Sono stati analizzati più volte i referti, le schede di dimissioni ospedaliere e i certificati di morte, ma la situazione che ne emerge è di un’approssimazione ad orologeria da parte delle istituzioni in connubio con le lobby delle industrie. Bambini e adulti morti di tumore, rifiuti tossici dappertutto, cittadini che vogliono giustizia per i veleni nell’aria, ma non ricevono nemmeno il sostegno dei primi cittadini, dei sindaci dei comuni industriali, dove più di uno sono dipendenti delle raffinerie e altri compari di “fedeltà”; i residenti organizzati in gruppi, con i testa Antonio Alfò da Milano sono riusciti ad organizzare due manifestazioni a Siracusa contro l’inquinamento selvaggio; ma la risposta è stata il silenzio, anche in presenza di incombenze istituzionali dei sindaci che sono i responsabili della salute pubblica.

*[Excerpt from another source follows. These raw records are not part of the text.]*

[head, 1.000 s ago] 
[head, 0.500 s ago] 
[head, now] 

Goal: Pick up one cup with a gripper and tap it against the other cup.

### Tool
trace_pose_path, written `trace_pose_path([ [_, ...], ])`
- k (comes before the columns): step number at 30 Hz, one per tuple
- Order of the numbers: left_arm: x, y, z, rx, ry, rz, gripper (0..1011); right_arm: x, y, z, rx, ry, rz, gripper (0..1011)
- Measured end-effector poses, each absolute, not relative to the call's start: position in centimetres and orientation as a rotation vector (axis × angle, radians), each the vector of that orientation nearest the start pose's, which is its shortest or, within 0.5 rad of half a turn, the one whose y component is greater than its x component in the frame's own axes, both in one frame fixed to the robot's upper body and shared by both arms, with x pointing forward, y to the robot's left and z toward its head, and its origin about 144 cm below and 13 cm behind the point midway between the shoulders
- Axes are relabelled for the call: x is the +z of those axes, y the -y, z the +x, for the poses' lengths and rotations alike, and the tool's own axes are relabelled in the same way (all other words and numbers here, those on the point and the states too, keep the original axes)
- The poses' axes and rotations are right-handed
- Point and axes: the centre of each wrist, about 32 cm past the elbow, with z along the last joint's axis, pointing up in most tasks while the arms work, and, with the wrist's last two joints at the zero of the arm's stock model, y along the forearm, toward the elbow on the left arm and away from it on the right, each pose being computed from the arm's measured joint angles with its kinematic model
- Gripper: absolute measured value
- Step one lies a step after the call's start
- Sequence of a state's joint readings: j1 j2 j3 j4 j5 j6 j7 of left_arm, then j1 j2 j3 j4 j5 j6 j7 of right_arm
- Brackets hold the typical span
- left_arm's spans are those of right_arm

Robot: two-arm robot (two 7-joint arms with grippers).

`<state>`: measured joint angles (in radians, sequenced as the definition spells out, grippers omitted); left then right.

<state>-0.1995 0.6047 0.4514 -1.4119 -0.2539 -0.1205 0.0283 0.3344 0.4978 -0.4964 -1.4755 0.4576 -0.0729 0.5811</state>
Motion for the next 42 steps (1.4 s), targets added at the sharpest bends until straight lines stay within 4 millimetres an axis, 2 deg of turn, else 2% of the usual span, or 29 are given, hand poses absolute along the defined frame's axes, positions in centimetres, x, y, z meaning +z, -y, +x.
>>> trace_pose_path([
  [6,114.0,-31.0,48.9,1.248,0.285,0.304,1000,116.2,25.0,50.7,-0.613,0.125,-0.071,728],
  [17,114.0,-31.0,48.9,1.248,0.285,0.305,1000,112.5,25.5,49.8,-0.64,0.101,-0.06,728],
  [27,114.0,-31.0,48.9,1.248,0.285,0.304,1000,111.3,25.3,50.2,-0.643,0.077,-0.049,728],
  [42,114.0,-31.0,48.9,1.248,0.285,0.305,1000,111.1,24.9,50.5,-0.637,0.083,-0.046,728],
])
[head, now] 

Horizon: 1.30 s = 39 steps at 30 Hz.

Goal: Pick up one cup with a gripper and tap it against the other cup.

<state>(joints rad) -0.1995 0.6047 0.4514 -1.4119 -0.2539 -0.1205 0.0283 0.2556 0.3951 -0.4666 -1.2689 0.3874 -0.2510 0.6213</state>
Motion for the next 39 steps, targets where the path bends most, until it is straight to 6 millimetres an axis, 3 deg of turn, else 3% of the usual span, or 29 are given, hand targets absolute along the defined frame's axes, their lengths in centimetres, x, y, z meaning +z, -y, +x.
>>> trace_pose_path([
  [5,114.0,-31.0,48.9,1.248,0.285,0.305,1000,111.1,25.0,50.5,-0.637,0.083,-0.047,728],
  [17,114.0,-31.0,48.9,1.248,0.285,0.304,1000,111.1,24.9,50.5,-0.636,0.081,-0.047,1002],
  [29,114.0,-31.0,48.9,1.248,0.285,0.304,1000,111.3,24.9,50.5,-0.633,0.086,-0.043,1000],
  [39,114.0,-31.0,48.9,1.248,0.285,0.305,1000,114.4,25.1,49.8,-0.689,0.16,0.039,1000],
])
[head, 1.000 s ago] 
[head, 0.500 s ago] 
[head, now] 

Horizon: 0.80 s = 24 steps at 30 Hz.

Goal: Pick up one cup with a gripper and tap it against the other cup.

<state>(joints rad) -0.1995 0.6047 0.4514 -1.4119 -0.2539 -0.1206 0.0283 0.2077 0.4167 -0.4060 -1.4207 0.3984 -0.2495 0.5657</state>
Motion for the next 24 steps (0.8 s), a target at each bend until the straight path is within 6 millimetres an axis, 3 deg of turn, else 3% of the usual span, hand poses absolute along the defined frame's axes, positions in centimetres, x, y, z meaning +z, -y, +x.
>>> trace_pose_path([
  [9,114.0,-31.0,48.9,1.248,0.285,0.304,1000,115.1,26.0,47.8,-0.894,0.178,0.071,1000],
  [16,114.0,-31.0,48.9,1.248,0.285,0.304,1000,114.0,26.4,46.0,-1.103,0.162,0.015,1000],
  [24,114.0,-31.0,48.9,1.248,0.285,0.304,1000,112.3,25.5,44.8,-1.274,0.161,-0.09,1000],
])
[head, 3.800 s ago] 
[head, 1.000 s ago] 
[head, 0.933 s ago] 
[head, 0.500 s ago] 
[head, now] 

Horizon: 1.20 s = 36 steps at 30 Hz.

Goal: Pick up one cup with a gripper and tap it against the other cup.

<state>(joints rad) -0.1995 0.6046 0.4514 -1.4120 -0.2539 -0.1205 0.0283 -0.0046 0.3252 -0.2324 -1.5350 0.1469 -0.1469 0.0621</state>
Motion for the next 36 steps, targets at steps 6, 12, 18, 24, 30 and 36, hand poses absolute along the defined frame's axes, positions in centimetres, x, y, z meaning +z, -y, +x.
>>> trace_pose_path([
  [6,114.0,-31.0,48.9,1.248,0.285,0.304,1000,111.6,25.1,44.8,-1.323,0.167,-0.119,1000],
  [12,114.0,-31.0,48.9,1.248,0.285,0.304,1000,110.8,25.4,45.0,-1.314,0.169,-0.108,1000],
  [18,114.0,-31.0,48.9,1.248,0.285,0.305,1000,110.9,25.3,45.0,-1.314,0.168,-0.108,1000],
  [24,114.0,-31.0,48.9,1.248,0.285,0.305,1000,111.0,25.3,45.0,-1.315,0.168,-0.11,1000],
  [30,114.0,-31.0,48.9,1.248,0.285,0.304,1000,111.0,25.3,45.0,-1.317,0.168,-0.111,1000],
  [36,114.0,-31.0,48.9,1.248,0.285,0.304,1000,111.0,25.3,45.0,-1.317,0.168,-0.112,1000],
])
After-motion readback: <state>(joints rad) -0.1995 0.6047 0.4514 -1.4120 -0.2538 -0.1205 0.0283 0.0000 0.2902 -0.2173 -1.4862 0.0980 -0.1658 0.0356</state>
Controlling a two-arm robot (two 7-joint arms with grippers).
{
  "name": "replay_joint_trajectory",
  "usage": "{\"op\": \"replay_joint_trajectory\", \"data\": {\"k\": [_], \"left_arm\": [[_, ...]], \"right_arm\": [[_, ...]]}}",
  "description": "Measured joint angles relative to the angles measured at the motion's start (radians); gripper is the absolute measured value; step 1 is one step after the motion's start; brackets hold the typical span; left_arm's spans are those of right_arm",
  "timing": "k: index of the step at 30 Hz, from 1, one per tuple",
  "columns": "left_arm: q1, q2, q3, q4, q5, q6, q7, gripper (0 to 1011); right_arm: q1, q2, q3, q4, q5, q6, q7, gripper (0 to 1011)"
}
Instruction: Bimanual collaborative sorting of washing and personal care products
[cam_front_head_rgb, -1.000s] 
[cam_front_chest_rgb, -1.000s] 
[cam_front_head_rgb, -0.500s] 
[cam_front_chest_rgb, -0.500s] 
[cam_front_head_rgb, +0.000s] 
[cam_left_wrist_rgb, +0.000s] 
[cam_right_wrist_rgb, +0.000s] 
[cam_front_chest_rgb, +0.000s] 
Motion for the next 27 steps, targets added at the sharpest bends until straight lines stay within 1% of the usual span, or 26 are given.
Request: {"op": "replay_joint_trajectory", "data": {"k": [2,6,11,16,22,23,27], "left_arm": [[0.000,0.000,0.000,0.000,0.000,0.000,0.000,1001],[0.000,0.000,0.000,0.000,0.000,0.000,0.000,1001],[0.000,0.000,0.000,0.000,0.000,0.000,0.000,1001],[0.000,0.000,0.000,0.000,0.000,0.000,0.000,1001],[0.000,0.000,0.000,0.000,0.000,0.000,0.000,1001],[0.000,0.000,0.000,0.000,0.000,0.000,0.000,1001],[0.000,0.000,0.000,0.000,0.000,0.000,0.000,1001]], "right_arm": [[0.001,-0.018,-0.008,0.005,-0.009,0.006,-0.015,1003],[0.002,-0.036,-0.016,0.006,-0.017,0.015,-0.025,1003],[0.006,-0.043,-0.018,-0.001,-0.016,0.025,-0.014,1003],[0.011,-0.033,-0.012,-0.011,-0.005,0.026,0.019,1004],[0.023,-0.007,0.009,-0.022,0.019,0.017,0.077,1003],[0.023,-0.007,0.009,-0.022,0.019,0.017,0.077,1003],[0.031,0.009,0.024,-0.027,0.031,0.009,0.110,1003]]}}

E questa una terra martoriata da incuria, abbandono e degrado. Ancora oggi si registra una forte contrapposizione tra i soggetti che a vario titolo, e non sempre sostenibile, dicono la loro, e non mancano le perplessità e i nodi da sciogliere. Un diritto per le popolazioni delle zone è di poter contare su una vita normale; ma questo qui, nell’inferno sulla terra, è negato e non sarà possibile.